By the end of 2006, Kat and Palaro had finished writing their software program, which they called FundCreator, and had conducted several successful trials. In April, Kat demonstrated the software for me at his office on the Cass Business School’s campus. A hefty man with blue eyes and spiky brown hair, Kat was wearing jeans, sneakers, and a garish striped polo shirt. When he turned on his computer, a hideous animal’s head, replete with fangs and horns, appeared on the screen. Kat, an avid heavy-metal fan who plays the electric guitar, said, “That’s the FundCreator monster. Now let’s get started.”

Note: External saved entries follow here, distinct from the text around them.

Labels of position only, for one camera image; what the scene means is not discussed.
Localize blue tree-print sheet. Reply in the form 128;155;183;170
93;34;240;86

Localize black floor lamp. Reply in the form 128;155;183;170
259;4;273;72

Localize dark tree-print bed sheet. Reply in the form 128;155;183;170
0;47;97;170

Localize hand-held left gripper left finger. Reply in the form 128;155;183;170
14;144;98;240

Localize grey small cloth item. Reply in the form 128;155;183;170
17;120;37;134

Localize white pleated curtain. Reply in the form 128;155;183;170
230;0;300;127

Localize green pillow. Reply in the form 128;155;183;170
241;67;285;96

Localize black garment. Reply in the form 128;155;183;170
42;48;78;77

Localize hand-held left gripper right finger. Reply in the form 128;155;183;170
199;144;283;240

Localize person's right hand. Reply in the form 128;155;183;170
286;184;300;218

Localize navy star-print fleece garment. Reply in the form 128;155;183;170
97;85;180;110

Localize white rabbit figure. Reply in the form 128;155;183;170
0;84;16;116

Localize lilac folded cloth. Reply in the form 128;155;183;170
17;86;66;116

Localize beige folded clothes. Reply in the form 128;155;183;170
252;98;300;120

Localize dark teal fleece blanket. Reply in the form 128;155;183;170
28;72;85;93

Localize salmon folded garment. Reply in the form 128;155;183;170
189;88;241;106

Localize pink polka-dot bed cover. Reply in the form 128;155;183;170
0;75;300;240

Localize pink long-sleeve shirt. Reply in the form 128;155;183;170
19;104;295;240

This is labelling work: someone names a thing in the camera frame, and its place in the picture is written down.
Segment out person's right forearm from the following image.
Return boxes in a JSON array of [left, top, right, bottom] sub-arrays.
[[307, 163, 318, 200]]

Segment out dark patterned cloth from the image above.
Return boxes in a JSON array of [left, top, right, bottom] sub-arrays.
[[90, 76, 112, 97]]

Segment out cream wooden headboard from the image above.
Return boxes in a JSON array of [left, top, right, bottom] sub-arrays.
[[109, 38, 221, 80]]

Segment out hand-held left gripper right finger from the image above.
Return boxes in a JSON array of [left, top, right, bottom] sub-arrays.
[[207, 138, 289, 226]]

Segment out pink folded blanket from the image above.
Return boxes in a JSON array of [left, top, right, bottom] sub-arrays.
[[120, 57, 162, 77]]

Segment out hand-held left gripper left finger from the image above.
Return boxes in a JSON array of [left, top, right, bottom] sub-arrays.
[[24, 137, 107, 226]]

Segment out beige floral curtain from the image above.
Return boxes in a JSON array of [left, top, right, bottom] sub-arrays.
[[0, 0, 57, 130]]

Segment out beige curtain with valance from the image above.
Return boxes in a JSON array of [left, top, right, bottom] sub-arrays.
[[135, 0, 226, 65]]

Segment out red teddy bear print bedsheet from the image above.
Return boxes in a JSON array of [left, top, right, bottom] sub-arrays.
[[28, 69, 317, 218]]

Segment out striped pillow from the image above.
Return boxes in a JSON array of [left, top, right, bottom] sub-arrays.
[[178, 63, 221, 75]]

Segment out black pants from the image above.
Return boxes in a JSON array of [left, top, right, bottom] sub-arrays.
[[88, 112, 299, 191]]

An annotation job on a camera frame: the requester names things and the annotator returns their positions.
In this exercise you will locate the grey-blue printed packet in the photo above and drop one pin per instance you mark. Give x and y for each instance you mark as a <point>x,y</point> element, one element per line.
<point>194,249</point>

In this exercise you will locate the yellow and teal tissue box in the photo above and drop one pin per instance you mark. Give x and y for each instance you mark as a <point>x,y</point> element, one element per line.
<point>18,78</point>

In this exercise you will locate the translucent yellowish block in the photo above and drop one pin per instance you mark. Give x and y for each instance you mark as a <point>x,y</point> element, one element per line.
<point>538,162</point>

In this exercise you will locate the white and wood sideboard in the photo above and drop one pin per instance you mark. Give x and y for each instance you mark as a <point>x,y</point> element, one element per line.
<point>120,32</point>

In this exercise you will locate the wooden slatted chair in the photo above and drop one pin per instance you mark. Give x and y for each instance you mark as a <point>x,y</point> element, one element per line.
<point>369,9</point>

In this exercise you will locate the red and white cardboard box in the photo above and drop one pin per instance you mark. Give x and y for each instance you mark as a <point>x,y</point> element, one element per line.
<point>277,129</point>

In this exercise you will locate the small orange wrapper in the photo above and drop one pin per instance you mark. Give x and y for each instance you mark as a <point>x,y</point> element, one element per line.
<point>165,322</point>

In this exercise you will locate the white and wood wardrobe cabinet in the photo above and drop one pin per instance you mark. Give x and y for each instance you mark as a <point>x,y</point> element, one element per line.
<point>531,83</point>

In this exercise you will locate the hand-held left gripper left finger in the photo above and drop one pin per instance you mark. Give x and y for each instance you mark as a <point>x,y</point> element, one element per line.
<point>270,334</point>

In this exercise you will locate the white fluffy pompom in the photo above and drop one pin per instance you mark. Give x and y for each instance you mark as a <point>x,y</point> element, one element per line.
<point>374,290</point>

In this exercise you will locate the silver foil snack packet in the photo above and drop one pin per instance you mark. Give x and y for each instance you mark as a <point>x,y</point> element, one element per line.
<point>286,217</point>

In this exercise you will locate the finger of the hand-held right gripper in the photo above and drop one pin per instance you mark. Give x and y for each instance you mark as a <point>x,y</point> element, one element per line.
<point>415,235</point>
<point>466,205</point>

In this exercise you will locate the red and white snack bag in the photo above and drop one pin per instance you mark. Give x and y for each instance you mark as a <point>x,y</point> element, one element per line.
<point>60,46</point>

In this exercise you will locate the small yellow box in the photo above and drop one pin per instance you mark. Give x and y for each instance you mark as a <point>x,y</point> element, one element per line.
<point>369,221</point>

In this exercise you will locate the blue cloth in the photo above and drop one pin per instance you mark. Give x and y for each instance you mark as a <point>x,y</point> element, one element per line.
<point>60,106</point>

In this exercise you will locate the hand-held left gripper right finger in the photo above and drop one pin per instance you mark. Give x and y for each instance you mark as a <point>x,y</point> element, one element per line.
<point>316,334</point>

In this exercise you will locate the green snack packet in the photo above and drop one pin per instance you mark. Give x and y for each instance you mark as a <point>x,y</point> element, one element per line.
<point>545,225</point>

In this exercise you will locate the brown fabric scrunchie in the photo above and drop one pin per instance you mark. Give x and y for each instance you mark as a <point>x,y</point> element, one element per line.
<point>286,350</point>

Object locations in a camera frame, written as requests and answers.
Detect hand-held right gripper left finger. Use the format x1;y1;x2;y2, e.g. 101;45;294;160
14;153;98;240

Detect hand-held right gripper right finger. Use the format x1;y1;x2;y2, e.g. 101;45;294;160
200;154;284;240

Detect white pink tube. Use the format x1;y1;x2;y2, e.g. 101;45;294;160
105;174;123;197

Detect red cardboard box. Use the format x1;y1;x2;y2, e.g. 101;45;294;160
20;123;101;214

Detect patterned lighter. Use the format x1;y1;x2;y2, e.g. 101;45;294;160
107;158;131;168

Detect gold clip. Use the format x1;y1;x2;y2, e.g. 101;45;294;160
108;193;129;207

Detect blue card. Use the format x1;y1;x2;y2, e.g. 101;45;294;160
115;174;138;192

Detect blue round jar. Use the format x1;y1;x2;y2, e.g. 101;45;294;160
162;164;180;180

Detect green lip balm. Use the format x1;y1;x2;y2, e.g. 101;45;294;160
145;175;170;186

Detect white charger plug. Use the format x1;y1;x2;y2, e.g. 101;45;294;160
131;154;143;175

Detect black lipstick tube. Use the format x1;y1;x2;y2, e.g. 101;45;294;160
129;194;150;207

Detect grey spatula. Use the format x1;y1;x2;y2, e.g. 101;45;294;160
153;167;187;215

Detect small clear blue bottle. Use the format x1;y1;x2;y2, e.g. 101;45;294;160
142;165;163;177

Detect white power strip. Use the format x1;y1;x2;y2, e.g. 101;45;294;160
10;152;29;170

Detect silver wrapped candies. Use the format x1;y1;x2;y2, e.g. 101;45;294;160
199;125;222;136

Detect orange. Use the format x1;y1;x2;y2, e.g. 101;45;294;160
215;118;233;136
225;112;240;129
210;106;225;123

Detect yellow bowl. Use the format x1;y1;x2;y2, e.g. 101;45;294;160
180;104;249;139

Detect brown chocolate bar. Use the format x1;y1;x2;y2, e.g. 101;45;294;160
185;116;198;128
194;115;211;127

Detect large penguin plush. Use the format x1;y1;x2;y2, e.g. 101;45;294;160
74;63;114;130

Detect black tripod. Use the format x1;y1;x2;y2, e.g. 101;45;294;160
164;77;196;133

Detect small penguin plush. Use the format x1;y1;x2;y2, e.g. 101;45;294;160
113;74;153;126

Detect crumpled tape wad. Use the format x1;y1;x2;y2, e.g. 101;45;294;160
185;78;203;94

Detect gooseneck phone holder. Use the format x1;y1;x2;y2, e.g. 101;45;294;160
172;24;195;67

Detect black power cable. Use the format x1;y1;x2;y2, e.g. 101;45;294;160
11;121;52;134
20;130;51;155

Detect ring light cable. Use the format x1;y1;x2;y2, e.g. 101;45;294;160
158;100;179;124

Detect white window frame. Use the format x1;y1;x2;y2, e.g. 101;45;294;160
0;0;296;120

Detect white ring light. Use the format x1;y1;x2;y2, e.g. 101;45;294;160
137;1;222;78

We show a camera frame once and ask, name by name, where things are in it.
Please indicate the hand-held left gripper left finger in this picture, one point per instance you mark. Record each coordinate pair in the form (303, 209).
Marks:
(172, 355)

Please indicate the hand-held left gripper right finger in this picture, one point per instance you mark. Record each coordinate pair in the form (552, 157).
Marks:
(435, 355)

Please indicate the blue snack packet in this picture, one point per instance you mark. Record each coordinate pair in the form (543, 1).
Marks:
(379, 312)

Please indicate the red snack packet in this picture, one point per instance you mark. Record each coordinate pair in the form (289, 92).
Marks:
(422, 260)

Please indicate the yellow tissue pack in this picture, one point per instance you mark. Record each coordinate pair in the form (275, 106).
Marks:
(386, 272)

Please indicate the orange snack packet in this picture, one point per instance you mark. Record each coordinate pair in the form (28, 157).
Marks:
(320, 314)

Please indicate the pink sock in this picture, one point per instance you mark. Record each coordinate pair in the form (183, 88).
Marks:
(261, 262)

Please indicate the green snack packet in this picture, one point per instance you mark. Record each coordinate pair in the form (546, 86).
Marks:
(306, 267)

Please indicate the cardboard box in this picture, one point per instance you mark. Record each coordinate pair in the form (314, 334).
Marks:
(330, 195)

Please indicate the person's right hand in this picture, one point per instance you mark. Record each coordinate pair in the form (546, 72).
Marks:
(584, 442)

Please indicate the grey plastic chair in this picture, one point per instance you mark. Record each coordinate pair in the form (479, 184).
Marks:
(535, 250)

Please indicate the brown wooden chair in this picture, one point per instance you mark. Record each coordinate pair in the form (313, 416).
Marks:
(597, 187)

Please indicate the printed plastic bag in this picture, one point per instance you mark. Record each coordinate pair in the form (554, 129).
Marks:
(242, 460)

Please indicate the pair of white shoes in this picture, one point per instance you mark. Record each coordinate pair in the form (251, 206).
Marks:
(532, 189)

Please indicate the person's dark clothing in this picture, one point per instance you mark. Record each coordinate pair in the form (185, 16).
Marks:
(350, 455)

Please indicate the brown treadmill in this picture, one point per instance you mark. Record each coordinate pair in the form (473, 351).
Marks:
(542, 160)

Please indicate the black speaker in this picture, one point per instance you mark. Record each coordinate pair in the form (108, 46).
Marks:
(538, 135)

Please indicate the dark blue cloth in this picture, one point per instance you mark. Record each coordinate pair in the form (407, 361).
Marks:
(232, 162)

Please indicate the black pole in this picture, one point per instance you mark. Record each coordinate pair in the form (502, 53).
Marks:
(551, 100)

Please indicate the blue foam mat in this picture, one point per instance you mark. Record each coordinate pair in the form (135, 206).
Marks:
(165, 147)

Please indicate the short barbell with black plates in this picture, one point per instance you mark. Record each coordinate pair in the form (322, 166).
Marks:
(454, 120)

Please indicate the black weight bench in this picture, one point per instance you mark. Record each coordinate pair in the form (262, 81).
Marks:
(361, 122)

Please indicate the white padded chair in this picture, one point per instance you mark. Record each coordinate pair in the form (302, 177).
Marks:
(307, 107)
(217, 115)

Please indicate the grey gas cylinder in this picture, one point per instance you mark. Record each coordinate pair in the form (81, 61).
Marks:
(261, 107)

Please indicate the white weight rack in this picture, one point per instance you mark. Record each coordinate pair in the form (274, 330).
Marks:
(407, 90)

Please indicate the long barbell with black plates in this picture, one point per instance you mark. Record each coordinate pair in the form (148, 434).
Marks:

I entered my name and address and the amount of money—a hundred million dollars—I wanted the system to manage. Then I had to select the kinds of futures contracts I wanted to trade. The choices included equity futures, interest-rate futures, commodity futures, and currency futures. These futures are the building blocks that FundCreator uses to simulate hedge-fund investments. Next, I was directed to a screen that allowed me to choose from a list of several thousand hedge funds. I asked Kat if I could replicate one run by George Soros. Using a pull-down menu, Kat clicked on Quantum Fund NV, which for many years was Soros’s investment flagship and often had an annual return of twenty-five per cent or more. A Web page appeared that was full of statistics detailing Quantum’s record going back to 1985. It showed that the annual volatility of Quantum’s returns—the amount they varied from year to year—was high (twenty-four per cent), indicating that the fund was a risky investment. The coefficient of correlation between Quantum’s returns and the S. & P. 500—a statistical measure of how closely the fund’s performance tracked the stock index—was low (0.35), indicating that Quantum provided valuable diversification. “If you say you want to replicate Quantum, you leave it all as it is,” Kat said, pointing to boxes displaying each figure. “But you can also do some genetic engineering. If you want zero correlation with the S. & P. 500, you write in zero. If you leave it all as it is, that is called fund replication. If you change something, that is called fund creation.”